Truly, the huge host of Orhan the Frenzied (as he was titled soon after his invasion of Germany) far outmatched the hopelessly-outnumbered garrison in Berlin. Panicking with his shield to the south (Saxony) decimated, the king of Brandenburg, whom history will forever remember as Karl the Coward, promptly fled his kingdom to take refuge in the court of the Danes, who were to be one of the few European nations left untouched by the Turkish invasions. Berlin, like so many cities before and after it, was captured, after which it fell into relative obscurity. Whatever the case, Berlin was never to be the center of any great empire - particularly so, once the Turks were through with it.



The Turks were, at the time, more concerned with a far more appealing prize, Rome - up until this point known as the Eternal City. The heart of the Catholic church, and seat of the Pope, Rome was now boxed against the sea by the Turks, who had crossed the Straits of Otranto, as well as arrived from Lombardy to the north. The pleas of the Holy Father to the heavens went apparently unheard; the city was taken and pillaged by the Turks, and known as Eternal no longer.

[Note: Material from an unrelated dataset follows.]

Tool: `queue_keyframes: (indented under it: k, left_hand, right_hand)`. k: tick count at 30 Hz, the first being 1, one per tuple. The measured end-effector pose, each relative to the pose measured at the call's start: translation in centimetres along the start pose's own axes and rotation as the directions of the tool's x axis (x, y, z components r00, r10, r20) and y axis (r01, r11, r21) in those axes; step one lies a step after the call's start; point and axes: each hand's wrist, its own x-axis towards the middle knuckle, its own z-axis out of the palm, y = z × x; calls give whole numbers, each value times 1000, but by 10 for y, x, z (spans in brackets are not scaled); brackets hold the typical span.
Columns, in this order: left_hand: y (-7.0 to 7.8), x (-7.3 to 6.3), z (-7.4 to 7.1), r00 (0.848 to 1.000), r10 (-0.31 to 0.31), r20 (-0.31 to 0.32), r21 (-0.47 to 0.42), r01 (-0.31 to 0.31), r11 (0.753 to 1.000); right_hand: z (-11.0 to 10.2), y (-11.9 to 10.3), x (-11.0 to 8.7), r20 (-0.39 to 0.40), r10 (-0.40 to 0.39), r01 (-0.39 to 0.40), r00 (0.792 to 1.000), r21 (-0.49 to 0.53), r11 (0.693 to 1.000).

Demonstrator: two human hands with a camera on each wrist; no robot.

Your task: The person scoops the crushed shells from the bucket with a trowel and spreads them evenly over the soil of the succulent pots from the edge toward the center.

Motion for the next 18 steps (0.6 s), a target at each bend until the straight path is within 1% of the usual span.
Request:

With its capital, core, and spiritual heart torn out, the Holy German Empire's resistance began a swift collapse. Memel on the Baltic was taken a month after Berlin, creating a continuous swath of Turkish-controlled territory from the Aegean to the cold waters of the north. Frankfurt surrendered after a protracted siege, and Hamburg, last refuge of the Emperor, was pinned against the sea and savaged a year later. Emperor Frederick's head was soon displayed on a pike outside of his former capital, now called Viyana.

To call what became of Germany now Turkish 'control' is perhaps inaccurate; these territories were truly lawless, prostrate and helpless at the hands of the Turkish hordes who stopped occasionally by to further pillage and destroy the countryside. By the time of Orhan's death two years later, Germany had lost four-fifths of its population, and was financially and agriculturally barren.



France, already wracked with pestilence brought by the Turks from the East, was soon to suffer the same fate.

 
You know what's weird? Every city seems to be defended by catapults. No wonder you are raging through Europe this fast.
 
Great update. Try to take over the entire europe.
 
You know what's weird? Every city seems to be defended by catapults. No wonder you are raging through Europe this fast.

The dumb bastards were warring with each other before I came along. That and the catapults are the last part of their stacks that die, and I generally take screenies of city battles when they're almost won.
 
Let's see what these Turks can do, shall we? :)
 
I cannot wait to see the rest of this story. Fantastic job, Gruekiller!